REQUIRED WORK:
Go through the data and copy each line where the word "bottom" shows up.

(Records excerpted from a collection)
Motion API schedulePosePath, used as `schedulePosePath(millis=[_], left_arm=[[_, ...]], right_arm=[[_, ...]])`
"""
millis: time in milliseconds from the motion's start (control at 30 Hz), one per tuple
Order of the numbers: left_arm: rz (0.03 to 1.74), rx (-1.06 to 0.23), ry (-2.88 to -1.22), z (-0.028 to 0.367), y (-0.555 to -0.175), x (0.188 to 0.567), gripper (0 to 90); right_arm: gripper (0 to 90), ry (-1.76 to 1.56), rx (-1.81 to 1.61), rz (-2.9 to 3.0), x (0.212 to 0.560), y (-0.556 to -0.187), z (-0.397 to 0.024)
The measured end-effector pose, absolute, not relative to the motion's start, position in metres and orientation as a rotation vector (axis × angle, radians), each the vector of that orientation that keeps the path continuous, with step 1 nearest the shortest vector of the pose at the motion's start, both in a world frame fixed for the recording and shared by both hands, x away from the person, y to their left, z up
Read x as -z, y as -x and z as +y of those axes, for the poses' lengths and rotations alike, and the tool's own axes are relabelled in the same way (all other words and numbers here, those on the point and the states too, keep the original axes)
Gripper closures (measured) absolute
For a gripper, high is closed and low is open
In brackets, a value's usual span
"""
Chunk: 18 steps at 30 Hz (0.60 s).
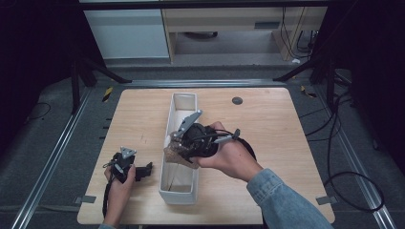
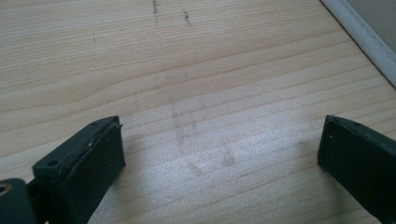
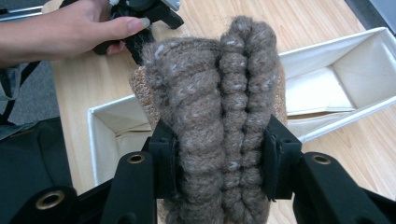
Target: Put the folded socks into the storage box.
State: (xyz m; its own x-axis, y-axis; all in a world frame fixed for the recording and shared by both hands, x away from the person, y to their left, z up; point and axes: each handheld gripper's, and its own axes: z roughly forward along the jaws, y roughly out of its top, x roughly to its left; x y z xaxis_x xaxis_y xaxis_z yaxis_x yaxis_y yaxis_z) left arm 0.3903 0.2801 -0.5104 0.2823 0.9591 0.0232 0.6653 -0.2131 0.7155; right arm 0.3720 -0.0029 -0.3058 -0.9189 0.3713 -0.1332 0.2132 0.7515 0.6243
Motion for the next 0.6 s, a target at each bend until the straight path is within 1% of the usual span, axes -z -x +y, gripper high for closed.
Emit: schedulePosePath(millis=[600], left_arm=[[1.45, -0.637, -1.963, 0.2803, -0.3904, 0.5104, 0.0]], right_arm=[[55.8, -0.453, -0.889, 2.731, 0.3101, -0.3664, 0.0006]])
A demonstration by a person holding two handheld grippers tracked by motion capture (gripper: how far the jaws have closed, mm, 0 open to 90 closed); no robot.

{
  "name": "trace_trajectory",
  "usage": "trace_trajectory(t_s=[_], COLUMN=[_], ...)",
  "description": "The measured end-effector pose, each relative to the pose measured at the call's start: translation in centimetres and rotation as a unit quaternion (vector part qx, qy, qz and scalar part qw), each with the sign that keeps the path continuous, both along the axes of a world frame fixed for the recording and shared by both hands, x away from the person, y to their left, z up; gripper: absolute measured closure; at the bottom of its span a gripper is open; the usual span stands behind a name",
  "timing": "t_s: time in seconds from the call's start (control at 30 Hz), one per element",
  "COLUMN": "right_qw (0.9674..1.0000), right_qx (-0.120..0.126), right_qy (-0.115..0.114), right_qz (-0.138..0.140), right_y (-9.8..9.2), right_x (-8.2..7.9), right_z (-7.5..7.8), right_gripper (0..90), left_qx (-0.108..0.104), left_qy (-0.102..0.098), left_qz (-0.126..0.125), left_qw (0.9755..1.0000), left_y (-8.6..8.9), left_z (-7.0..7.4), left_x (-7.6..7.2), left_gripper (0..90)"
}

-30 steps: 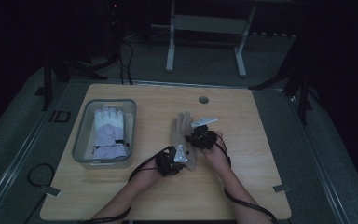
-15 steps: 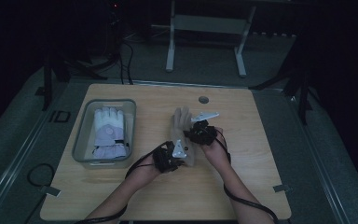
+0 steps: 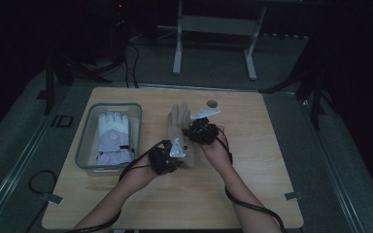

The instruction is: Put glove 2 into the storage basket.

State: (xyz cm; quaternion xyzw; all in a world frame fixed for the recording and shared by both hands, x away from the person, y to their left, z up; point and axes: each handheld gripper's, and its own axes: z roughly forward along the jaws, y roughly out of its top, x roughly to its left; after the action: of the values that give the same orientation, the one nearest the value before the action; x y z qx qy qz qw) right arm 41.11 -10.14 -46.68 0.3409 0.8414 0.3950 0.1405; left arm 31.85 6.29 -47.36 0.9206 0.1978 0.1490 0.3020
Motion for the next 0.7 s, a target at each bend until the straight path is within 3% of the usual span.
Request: trace_trajectory(t_s=[0.3,0.7], right_qw=[0.9998,0.9988], right_qx=[0.006,0.013], right_qy=[-0.011,-0.009], right_qz=[0.015,0.046], right_y=[3.2,8.5], right_x=[0.3,0.6], right_z=[1.9,2.6], right_gripper=[79.2,79.2], left_qx=[0.004,0.019], left_qy=[-0.012,-0.012], left_qz=[0.017,0.046], left_qw=[0.9998,0.9987], left_y=[2.7,7.1], left_z=[1.7,2.4], left_x=[-0.2,-1.0], left_gripper=[80.9,80.9])
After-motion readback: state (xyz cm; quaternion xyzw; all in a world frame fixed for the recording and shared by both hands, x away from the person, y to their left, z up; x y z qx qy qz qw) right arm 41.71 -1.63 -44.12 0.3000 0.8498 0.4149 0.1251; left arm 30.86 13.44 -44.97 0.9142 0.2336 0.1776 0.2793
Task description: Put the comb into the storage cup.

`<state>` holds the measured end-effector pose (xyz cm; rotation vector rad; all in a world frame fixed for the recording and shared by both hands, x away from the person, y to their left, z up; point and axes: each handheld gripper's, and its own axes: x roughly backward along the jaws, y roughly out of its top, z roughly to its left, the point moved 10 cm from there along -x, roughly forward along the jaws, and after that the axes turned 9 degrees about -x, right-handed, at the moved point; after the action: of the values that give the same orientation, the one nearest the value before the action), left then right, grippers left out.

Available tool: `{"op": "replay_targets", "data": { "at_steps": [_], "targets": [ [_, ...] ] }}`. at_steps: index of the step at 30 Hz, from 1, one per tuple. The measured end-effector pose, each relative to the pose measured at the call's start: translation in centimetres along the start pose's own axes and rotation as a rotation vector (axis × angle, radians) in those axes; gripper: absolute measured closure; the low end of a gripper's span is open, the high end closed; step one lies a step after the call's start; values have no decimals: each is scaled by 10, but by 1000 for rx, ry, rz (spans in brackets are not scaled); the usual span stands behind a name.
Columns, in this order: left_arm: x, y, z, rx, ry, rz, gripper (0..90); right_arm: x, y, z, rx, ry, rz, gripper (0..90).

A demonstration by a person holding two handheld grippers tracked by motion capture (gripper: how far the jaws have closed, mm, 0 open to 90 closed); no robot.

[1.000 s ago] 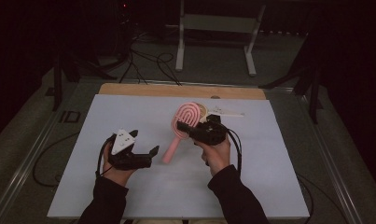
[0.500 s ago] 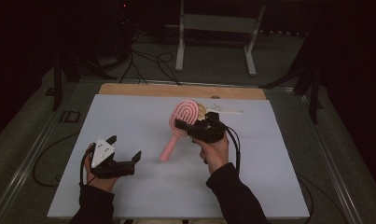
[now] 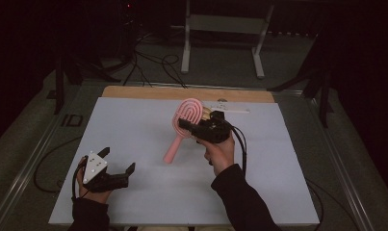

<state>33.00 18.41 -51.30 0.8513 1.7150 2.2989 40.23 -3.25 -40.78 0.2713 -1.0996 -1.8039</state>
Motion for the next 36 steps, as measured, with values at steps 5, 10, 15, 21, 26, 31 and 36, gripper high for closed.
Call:
{"op": "replay_targets", "data": {
  "at_steps": [5, 10, 15, 21, 26, 31, 36],
  "targets": [
    [-4, -10, -2, -8, -23, 35, 5, 1, 8, 1, -6, -1, -18, 640],
    [-5, -11, 1, 4, -16, 21, 5, 3, 17, -8, -31, -6, -37, 640],
    [-5, -12, 4, 20, -7, 22, 5, 4, 24, -11, -42, -7, -42, 640],
    [-11, -17, -1, -22, -9, 57, 5, 2, 32, -11, -44, -12, -48, 640],
    [-12, -16, -2, -25, -5, 52, 5, -3, 33, -9, -29, -15, -42, 639],
    [-12, -17, 0, -17, 3, 55, 5, -4, 36, -10, -63, 4, -48, 639],
    [-14, -18, -3, -23, 1, 66, 5, -5, 39, -15, -74, 0, -53, 639]
  ]
}}
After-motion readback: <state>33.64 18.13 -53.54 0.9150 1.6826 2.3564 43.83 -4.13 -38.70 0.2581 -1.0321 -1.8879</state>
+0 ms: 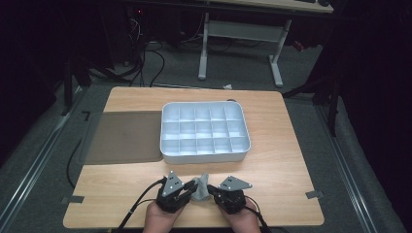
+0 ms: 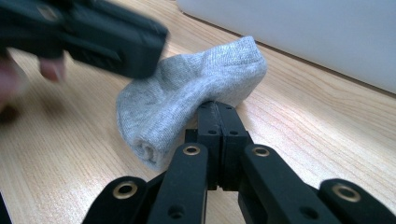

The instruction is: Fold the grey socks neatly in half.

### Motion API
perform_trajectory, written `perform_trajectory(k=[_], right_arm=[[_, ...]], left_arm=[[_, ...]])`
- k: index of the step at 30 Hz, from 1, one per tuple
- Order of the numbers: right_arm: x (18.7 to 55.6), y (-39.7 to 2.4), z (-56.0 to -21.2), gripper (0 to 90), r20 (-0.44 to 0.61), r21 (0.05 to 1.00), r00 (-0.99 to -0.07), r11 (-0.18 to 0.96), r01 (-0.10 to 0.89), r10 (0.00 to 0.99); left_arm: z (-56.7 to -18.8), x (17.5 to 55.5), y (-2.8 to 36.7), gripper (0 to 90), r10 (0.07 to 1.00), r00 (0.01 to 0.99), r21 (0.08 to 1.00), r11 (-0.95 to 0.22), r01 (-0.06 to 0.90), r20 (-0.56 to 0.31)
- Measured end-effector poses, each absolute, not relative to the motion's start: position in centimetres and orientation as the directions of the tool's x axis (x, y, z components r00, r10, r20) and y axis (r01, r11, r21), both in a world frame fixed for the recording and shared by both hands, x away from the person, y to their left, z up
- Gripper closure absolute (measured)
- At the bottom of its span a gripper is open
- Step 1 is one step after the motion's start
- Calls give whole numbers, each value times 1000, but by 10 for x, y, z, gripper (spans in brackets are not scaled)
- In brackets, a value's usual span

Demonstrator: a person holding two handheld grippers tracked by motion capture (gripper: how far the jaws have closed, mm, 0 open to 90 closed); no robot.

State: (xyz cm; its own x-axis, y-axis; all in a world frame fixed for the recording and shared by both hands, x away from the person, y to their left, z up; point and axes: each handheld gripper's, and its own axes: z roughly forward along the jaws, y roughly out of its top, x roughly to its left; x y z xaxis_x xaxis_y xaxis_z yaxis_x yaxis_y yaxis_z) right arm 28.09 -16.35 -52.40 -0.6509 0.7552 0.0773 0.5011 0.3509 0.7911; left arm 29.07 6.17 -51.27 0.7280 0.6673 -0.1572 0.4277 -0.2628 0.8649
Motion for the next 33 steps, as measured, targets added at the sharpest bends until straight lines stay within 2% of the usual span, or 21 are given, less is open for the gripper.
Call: perform_trajectory(k=[3,5,9,14,33], right_arm=[[281,-164,-524,900,77,790,-650,351,502,756],[281,-164,-524,900,78,791,-649,349,503,757],[281,-165,-523,900,80,791,-646,346,504,759],[281,-167,-523,900,87,792,-641,338,509,762],[280,-173,-519,900,102,800,-632,314,511,768]], left_arm=[[-511,292,69,779,681,718,859,-273,433,-145],[-515,296,79,780,713,688,838,-286,464,-138],[-526,299,80,788,716,684,789,-336,514,-140],[-528,296,73,794,701,702,780,-368,506,-125],[-529,292,67,794,686,716,784,-371,498,-130]])
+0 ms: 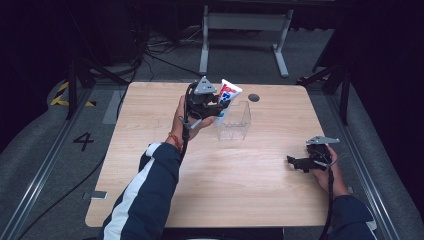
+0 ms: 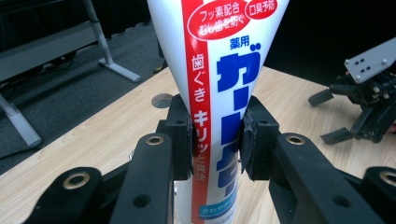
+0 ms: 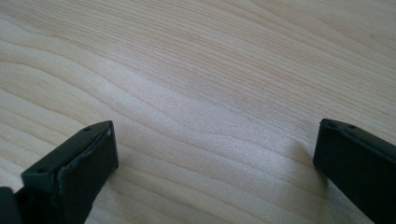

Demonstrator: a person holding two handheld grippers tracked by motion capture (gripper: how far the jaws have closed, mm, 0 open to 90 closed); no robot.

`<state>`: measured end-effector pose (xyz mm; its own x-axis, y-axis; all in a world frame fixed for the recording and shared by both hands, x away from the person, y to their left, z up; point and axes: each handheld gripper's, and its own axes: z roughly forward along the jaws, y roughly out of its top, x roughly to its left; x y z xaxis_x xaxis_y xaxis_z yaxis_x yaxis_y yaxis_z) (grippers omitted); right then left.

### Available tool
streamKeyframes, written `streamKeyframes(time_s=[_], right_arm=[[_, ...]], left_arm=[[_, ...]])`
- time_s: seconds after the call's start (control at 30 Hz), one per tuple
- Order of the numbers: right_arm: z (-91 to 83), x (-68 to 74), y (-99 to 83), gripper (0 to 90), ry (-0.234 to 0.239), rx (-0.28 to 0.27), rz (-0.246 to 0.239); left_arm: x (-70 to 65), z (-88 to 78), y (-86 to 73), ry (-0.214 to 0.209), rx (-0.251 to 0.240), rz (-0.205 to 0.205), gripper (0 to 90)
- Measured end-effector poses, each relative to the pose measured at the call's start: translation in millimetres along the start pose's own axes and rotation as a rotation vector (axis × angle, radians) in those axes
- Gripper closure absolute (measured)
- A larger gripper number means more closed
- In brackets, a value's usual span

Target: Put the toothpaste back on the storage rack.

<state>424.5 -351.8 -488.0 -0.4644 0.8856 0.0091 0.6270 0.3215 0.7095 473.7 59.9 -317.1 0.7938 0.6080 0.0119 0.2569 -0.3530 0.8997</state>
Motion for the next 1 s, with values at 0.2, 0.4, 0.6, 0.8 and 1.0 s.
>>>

SOLUTION TO THIS PROBLEM:
  "description": "The measured end-effector pose, each relative to the pose measured at the call's start: translation in centimetres and rotation as a unit quaternion (vector part qx, qy, qz and scalar part qw), each with the sign that keeps the path continuous, both along the axes of a world frame fixed for the recording and shared by both hands, x away from the person, y to their left, z up; gripper: absolute measured closure; at the bottom of its span a gripper is open; the usual span stands behind a name",
- At the bottom of its span a gripper is open

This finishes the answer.